To address this challenge, researchers aimed to deepen our understanding of the physiological changes occurring in yeast cells during octanoic acid production. To achieve this, they conducted a comparative analysis of the RNA profiles of the production strain and a non-production strain, both cultivated under identical conditions.
Of particular importance was the distinction between three distinct growth phases, as octanoic acid production was observed to occur during specific phases of growth.

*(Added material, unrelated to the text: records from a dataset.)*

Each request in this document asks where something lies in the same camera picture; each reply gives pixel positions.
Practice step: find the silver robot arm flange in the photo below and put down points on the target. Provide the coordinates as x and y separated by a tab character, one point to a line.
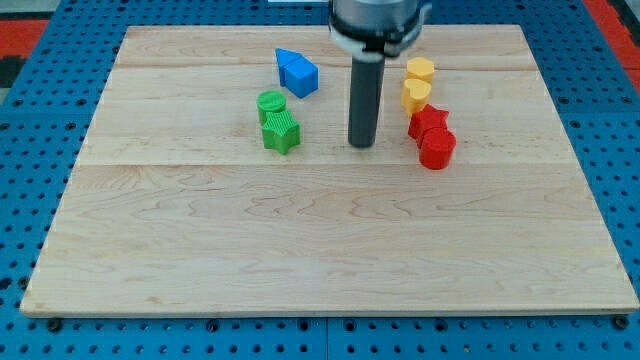
372	30

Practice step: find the green star block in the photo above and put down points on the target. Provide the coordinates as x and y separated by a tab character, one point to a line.
280	131

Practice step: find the green cylinder block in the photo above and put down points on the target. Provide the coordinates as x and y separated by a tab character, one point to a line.
269	101

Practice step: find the light wooden board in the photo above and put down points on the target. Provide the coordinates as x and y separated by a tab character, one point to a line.
174	208

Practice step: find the blue cube block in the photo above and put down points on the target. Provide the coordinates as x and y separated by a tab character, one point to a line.
301	77

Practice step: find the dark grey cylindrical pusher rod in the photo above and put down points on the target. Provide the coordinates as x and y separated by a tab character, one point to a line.
364	102

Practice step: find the red cylinder block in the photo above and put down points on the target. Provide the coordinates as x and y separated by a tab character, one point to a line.
437	147

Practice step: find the red star block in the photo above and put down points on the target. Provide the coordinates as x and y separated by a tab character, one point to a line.
428	118

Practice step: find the blue triangle block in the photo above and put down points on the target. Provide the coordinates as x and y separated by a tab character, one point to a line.
283	58

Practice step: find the yellow heart block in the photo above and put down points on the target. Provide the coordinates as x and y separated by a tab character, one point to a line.
415	95

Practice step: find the yellow hexagon block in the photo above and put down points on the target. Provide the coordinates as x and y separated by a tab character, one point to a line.
420	68

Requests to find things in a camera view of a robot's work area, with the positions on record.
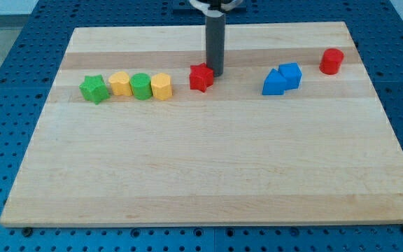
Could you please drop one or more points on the red star block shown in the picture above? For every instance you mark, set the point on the red star block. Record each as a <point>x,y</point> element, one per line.
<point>201,77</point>

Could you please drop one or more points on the yellow hexagon block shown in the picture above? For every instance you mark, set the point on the yellow hexagon block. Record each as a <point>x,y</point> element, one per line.
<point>161,85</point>

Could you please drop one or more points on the wooden board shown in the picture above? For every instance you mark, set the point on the wooden board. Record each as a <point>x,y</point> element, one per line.
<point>322,154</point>

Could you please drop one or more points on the green cylinder block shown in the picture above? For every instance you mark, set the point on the green cylinder block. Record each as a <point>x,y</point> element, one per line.
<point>141,86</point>

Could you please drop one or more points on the blue triangle block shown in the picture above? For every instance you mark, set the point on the blue triangle block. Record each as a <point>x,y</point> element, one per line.
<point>274,84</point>

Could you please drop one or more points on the yellow heart block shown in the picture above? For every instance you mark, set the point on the yellow heart block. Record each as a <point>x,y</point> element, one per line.
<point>120,84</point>

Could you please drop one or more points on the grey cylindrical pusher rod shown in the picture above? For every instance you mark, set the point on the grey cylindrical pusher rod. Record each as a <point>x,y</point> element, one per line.
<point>215,41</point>

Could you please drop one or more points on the blue cube block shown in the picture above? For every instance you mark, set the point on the blue cube block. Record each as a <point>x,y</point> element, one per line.
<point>292,73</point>

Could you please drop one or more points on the green star block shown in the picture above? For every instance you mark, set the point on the green star block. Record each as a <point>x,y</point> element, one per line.
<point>94,89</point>

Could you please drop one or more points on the red cylinder block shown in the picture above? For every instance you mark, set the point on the red cylinder block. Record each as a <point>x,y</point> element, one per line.
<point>331,61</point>

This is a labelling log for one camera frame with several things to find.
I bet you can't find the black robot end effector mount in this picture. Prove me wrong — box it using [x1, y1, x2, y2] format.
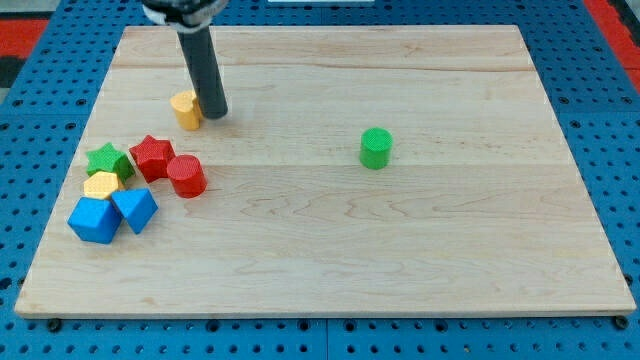
[141, 0, 229, 33]

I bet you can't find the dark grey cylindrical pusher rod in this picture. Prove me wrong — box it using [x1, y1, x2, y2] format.
[178, 27, 228, 119]

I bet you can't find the yellow heart block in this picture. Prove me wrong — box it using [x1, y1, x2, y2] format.
[169, 90, 202, 131]

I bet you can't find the red star block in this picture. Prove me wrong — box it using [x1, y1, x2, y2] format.
[129, 135, 175, 183]

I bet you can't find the red cylinder block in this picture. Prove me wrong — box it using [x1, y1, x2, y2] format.
[166, 155, 207, 198]

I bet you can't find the green star block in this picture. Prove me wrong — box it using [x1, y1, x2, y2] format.
[86, 142, 135, 183]

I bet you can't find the yellow hexagon block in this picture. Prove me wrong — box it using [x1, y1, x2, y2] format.
[83, 171, 125, 200]

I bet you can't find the blue triangle block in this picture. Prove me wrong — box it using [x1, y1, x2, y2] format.
[111, 188, 158, 234]

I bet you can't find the green cylinder block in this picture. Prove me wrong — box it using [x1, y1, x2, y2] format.
[359, 127, 393, 170]

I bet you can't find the blue cube block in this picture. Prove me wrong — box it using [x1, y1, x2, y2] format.
[67, 197, 122, 244]

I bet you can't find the black rubber foot left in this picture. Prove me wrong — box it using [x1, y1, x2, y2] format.
[46, 318, 63, 333]

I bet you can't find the black rubber foot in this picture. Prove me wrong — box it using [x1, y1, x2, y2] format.
[46, 318, 63, 333]
[613, 316, 629, 330]

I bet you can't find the light wooden board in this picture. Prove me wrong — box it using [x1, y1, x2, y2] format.
[15, 25, 636, 319]

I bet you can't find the black rubber foot right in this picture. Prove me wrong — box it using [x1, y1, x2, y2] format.
[613, 316, 629, 330]

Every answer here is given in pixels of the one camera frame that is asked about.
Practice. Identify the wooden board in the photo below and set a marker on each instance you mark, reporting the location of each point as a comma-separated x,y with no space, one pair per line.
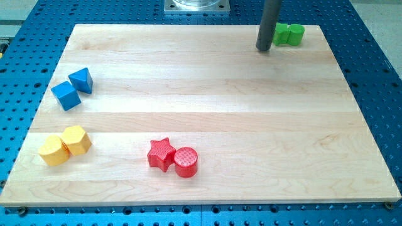
275,127

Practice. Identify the blue cube block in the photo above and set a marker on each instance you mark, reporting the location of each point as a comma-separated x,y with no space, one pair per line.
66,95

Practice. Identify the yellow hexagon block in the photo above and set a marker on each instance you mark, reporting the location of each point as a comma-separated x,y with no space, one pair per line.
76,140

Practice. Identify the red cylinder block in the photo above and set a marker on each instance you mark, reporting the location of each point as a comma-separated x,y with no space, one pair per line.
185,160

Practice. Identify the red star block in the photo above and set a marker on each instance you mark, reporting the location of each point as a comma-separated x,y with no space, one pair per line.
161,154

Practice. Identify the green cylinder block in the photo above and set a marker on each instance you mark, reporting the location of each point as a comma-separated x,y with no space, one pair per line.
296,32

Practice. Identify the blue triangle block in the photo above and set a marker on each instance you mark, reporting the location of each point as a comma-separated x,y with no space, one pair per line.
82,80

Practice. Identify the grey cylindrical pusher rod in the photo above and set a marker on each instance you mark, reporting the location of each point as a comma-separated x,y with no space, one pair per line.
268,22

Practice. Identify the blue perforated table plate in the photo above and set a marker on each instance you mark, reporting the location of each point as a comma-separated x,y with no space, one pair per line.
353,33

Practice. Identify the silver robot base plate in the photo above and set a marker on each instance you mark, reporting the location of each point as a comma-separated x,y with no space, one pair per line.
178,6

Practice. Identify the green star-shaped block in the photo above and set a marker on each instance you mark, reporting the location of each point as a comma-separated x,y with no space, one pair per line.
281,34

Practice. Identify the yellow heart block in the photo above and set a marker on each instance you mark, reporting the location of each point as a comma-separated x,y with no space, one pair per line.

Leveraging the Cell Growth Quantifier (CGQ), the researchers generated a comprehensive growth profile. These high-resolution growth curves not only provided insights into cellular physiological behavior, as reflected in the growth pattern of the cells, but also facilitated the selection of precise sampling time points: early exponential phase, post-diauxic shift, and during the ethanol consumption phase when growth rate decreased.
Growth profiles of an S. cerevisiae octanoic acid production strain and a reference strain were monitored in triplicate using the Cell Growth Quantifier (CGQ). These distinct growth curves facilitated the detection of various growth phases, enabling the optimization of sampling times based on the strains' physiological behavior.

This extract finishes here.